En octubre de 2016 Jonathan F. mató a Mónica B., de la que estaba en proceso de separación. Por aquel crimen cometido en Arévalo (Ávila) cumple 25 años de condena a los que ha sumado, según publica El Norte de Castilla, cuatro más de pena por planear el asesinato de su exsuegro y un amigo de su esposa desde prisión. Otro preso, al que le ofreció el acuerdo para el crimen y que ha sido juzgado por extorsionarle, le delató y él ha aceptado los hechos.

Cuatro años de prisión por intentar matar a su suegro desde la cárcel. (Foto: Getty Images)

En su comparecencia ante la Audiencia de Segovia, el preso aceptó el acuerdo que se le proponía y los hechos de los que se le acusaba.
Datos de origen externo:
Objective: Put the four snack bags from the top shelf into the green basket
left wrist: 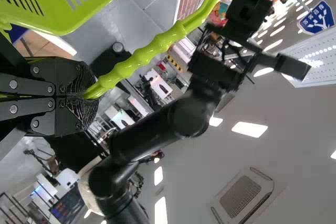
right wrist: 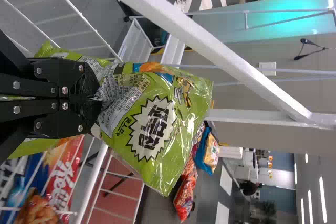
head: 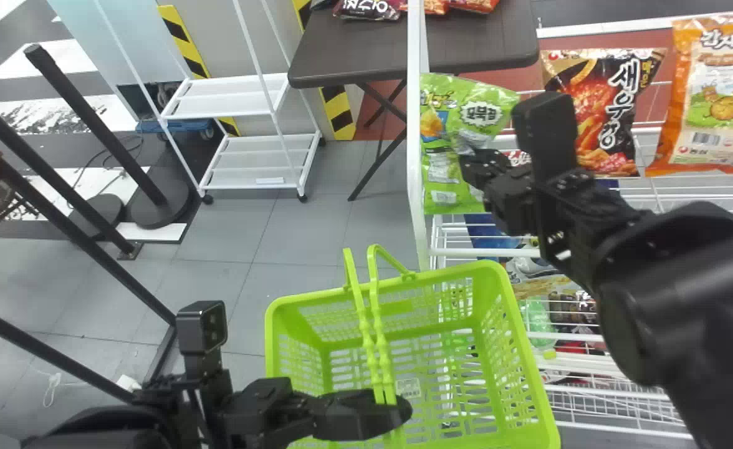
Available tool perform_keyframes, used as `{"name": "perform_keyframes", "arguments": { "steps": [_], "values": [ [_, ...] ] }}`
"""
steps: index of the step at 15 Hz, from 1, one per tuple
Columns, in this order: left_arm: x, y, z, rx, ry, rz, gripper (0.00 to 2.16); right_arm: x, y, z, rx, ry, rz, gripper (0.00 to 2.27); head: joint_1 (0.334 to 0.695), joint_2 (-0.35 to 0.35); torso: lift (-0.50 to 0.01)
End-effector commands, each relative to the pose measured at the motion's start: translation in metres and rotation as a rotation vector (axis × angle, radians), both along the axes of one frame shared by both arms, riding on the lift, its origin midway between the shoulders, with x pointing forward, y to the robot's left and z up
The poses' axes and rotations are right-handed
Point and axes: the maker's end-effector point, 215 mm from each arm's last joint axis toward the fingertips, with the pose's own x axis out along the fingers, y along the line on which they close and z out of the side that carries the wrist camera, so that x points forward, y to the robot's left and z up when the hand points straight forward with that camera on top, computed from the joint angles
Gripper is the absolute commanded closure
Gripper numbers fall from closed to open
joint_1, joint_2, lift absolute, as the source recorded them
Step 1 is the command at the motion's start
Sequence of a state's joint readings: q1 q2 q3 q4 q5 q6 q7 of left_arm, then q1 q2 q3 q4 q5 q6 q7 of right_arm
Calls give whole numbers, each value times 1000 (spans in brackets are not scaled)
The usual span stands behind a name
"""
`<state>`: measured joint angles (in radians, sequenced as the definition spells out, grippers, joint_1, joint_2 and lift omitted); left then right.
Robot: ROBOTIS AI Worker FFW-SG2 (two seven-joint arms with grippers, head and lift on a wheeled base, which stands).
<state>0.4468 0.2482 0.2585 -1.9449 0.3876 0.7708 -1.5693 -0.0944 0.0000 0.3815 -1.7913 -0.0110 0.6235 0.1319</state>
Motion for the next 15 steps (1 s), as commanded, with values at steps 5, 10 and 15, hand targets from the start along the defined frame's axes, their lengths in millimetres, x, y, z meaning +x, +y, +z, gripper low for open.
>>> {"name": "perform_keyframes", "arguments": {
  "steps": [5,10,15],
  "values": [
    [19,-1,0,-7,0,-3,2148,-92,-109,32,65,50,-128,2246,695,142,-3],
    [26,-2,-3,-4,2,-4,2148,-189,-91,8,172,249,-34,2250,695,96,-3],
    [26,-1,-5,-5,26,-2,2148,-231,5,-65,169,426,148,2250,695,198,-3]
  ]
}}
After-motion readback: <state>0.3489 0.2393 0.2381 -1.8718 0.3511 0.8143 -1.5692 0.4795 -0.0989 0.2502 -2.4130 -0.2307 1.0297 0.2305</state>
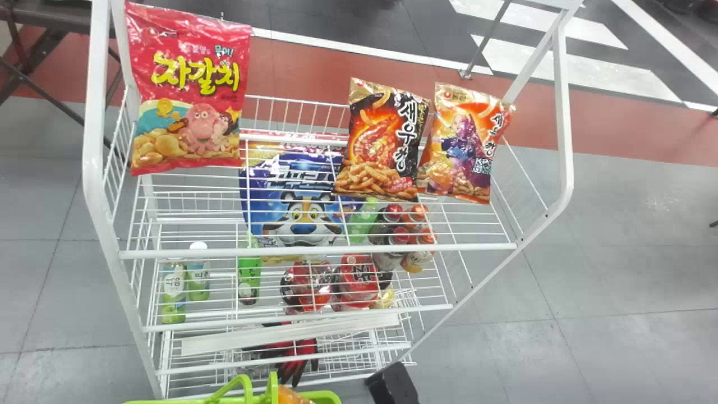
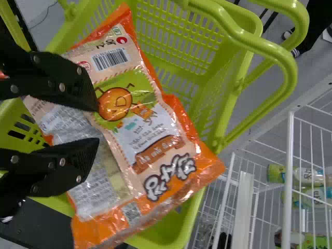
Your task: Hold basket handle with left hand then pick Gamjakkang with right hand and place into basket
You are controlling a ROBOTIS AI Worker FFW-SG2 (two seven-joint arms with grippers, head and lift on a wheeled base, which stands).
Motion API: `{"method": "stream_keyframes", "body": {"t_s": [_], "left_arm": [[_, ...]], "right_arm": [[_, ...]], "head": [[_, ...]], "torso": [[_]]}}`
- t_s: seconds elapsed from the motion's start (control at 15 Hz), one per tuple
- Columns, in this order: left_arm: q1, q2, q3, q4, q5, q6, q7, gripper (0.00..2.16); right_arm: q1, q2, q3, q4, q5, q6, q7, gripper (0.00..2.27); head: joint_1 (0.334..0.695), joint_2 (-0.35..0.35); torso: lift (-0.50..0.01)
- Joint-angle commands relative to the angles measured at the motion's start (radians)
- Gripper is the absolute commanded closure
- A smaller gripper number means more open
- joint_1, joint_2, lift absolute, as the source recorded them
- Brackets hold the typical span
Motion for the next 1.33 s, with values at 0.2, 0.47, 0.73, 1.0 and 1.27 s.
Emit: {"method": "stream_keyframes", "body": {"t_s": [0.2,0.47,0.73,1.0,1.27], "left_arm": [[0.003,0.000,0.000,0.000,0.002,-0.006,0.001,2.15],[0.003,0.000,0.000,0.000,0.002,-0.006,0.001,2.15],[0.005,-0.005,0.011,0.010,0.009,-0.015,-0.006,2.15],[-0.002,-0.005,0.009,0.015,0.009,-0.015,-0.006,2.15],[0.000,-0.003,0.009,0.014,0.011,-0.021,-0.006,2.15]], "right_arm": [[-0.015,0.019,-0.086,-0.041,-0.067,-0.035,-0.052,0.07],[-0.029,0.042,-0.022,0.034,-0.058,-0.137,-0.104,0.08],[0.054,0.085,-0.126,0.010,-0.199,-0.618,-0.149,0.09],[0.080,0.125,-0.167,0.011,-0.259,-1.112,-0.224,0.09],[0.100,0.159,-0.178,0.010,-0.253,-1.324,-0.354,0.09]], "head": [[0.695,-0.350],[0.695,-0.350],[0.695,-0.350],[0.695,-0.350],[0.695,-0.350]], "torso": [[-0.018],[-0.018],[-0.018],[-0.018],[-0.018]]}}
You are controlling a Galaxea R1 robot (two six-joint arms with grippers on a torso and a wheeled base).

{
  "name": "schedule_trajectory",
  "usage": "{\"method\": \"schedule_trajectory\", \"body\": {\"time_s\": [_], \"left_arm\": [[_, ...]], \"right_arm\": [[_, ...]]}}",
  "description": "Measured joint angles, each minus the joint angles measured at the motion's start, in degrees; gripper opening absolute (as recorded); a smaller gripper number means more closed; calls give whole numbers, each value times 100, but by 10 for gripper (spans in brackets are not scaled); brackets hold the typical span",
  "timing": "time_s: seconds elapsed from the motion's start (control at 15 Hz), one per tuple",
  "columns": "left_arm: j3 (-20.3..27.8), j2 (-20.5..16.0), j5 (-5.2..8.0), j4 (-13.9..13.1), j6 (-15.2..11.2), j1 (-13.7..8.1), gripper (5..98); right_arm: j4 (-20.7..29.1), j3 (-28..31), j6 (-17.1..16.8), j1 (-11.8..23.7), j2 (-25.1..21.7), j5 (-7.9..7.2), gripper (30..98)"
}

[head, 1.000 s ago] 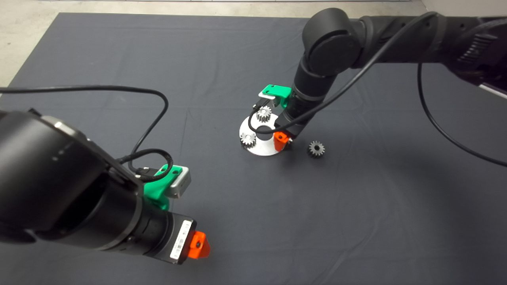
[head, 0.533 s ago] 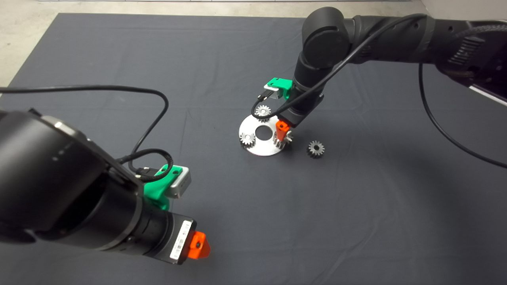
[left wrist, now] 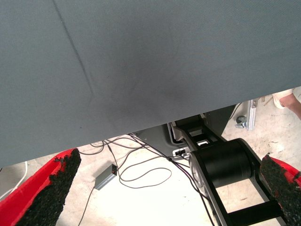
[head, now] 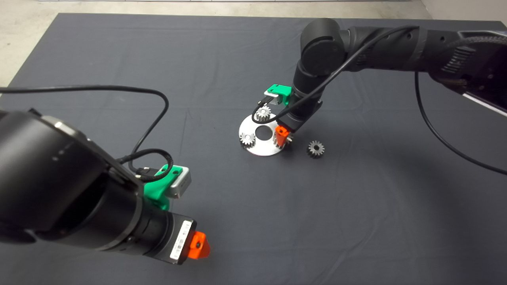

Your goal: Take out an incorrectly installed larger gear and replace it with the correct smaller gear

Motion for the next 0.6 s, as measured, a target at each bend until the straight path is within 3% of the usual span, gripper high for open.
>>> {"method": "schedule_trajectory", "body": {"time_s": [0.6], "left_arm": [[0, 0, -2, -15, -1, 0, 982]], "right_arm": [[-3, -37, -2, -196, 0, -1, 968]]}}
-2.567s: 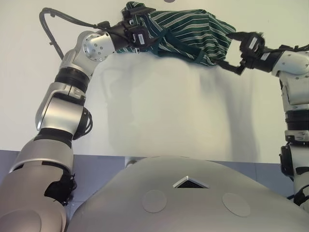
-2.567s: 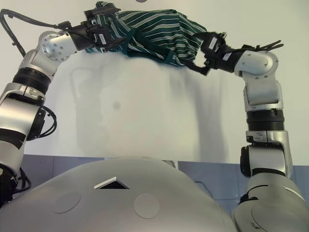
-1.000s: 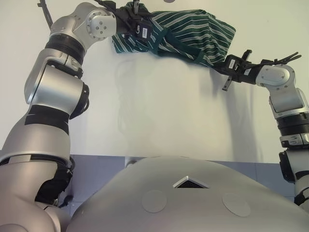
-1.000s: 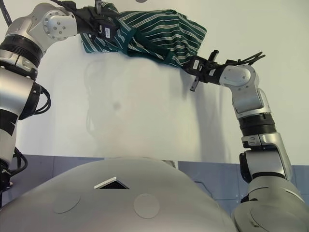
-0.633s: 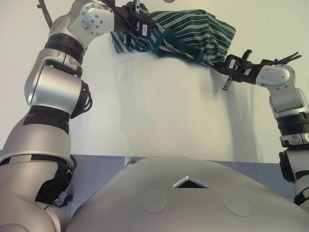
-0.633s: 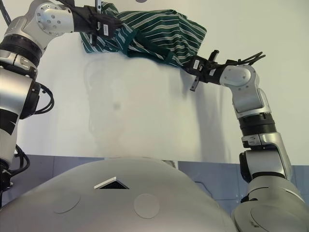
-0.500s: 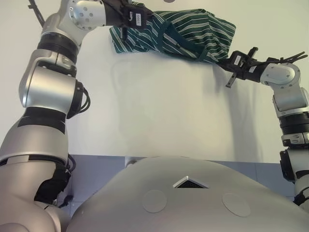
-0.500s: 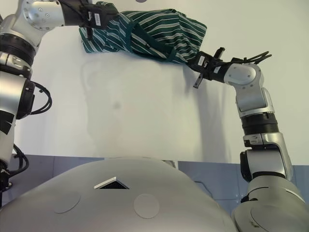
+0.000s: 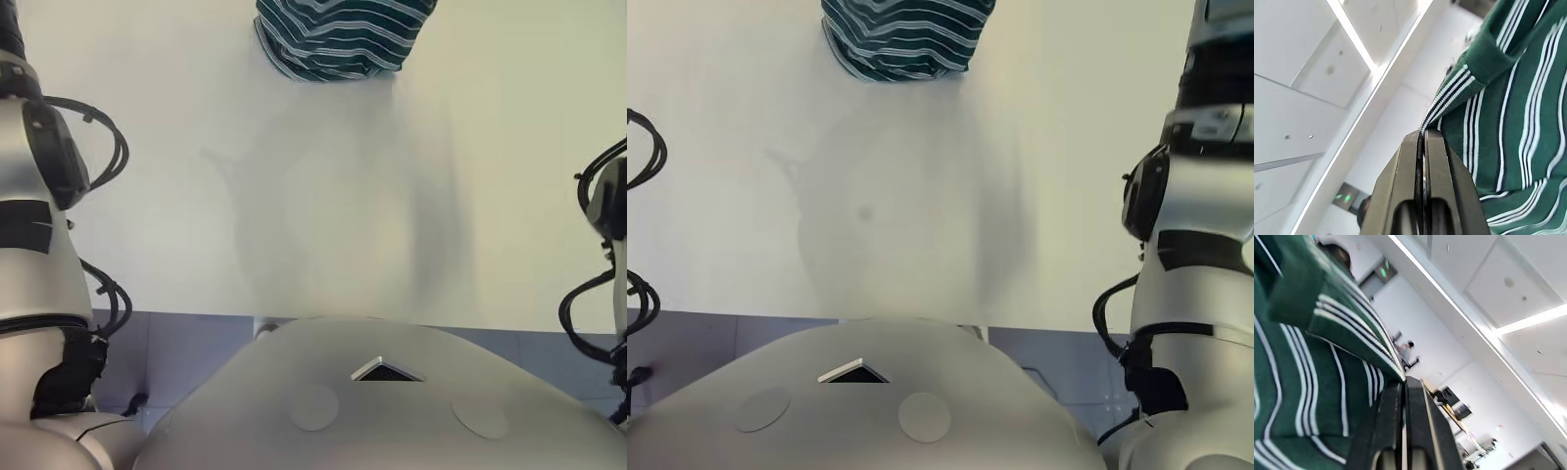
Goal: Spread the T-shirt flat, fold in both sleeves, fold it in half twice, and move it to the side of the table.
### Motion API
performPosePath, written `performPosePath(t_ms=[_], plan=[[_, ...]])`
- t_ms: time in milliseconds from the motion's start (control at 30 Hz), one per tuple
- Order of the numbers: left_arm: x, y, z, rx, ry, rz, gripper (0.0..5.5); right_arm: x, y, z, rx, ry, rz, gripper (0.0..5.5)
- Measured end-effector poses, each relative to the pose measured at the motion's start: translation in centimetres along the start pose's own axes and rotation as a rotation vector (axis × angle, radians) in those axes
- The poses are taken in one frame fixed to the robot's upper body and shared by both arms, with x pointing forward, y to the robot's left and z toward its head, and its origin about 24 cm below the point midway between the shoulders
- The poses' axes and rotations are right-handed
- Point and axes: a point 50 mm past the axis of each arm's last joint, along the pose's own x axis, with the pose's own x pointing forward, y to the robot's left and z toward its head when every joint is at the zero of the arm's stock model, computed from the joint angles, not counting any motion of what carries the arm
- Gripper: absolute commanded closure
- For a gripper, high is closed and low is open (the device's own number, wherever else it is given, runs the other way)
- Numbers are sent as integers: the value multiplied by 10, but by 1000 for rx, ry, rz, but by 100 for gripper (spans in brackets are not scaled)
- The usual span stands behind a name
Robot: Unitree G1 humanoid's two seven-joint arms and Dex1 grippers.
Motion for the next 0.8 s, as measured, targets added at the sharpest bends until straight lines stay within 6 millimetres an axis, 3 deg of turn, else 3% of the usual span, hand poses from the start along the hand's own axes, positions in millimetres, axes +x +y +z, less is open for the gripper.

Además de los cuatro años de pena, la sentencia incluye una ampliación del periodo de alejamiento de su exfamilia política a 15 años que le prohíbe acercarse a menos de un kilómetro y el pago de una multa de 1.500 euros a los afectados.

En el Centro Penitenciario de Segovia donde cumple condena por haber matado en presencia de una de sus hijas -de tres años en el momento del crimen- a su mujer, Jonathan F. pasó unas notas a otro interno en las que proponía organizar el asesinato de su exsuegro y de un amigo de la fallecida. Quien las recibió le delató entregándoselas a un funcionario. Por el asesinato de su entonces esposa ha pedido perdón y se ha excusado con el argumento de que no atravesaba un buen momento personal y en los celos que sentía, según recoge La Vanguardia.

Un perdón y arrepentimiento que la familia no acepta. Su hermana reconocía tras la nueva condena que “justicia para nosotros no habrá nunca en la vida por el delito anterior que se le juzgó que fue asesinar a mi hermana delante de sus niñas”. Además, asegura que no se fían de sus palabras y ninguna pena les parece suficiente por el crimen cometido . “Debería estar toda la vida dentro. Incluso estando allí ni siquiera puedes estar a gusto puesto que ha intentado matar a mi padre desde dentro”, ha sentenciado.

Tras aceptar el acuerdo, el caso de Jonathan F. vivió otro capítulo en la misma sala de justicia en Segovia. Esta vez, el acusado no era él, sino el preso que lo delató, J.A., cuya vista se celebró inmediatamente después y ya con la familia de Mónica fuera de la sala. En esta ocasión lo que se juzgaba era un supuesto delito de extorsión.

Actualmente en libertad, la defensa ha pedido la libre absolución, él se ha declarado inocente y la fiscalía solicita tres años de prisión. El acusado le habría chantajeado para conseguir tarjetas de teléfono y de peculio (tarjetas en las que los familiares de los presos meten dinero para que estos puedan pagar con ellas en el economato de prisión).

Además, también le ofreció un informe psiquiátrico favorable para su defensa que le conseguiría a través de un abogado y previo pago de 4.000 euros que debían ser introducidos por el padre de Jonathan F. en la cárcel. Lo primero, sí se dio. Lo segundo, no.

En la vista, en la que el condenado por matar a su mujer declaró contra el otro interno, describió a este como alguien con “una capacidad de manipulación constante” que se le “fue arrimando”. En su declaración mantuvo que le pagaba dinero a diario y que tuvo que acceder al chantaje porque tenía en su poder las notas en las que planeaba el asesinato de su exsuegro. Aseguró también que el acusado en esta vista por extorsión también le amenazaba con que tenía información de sus hijas y les haría daño.

Tanto funcionarios de prisiones como la terapeuta del Módulo de Enfermería declararon que las sospechas de chantaje existían, pero no tenían pruebas, según El Norte de Castilla. Otro preso de confianza, por su parte, aseguró en la vista que aunque no escuchó las amenazas de manera directa, sí había sido testigo de cómo el acusado de extorsión le pedía que le comprará cosas y se quedaba con sus tarjetas de teléfono. Para este episodio del caso aún no hay sentencia.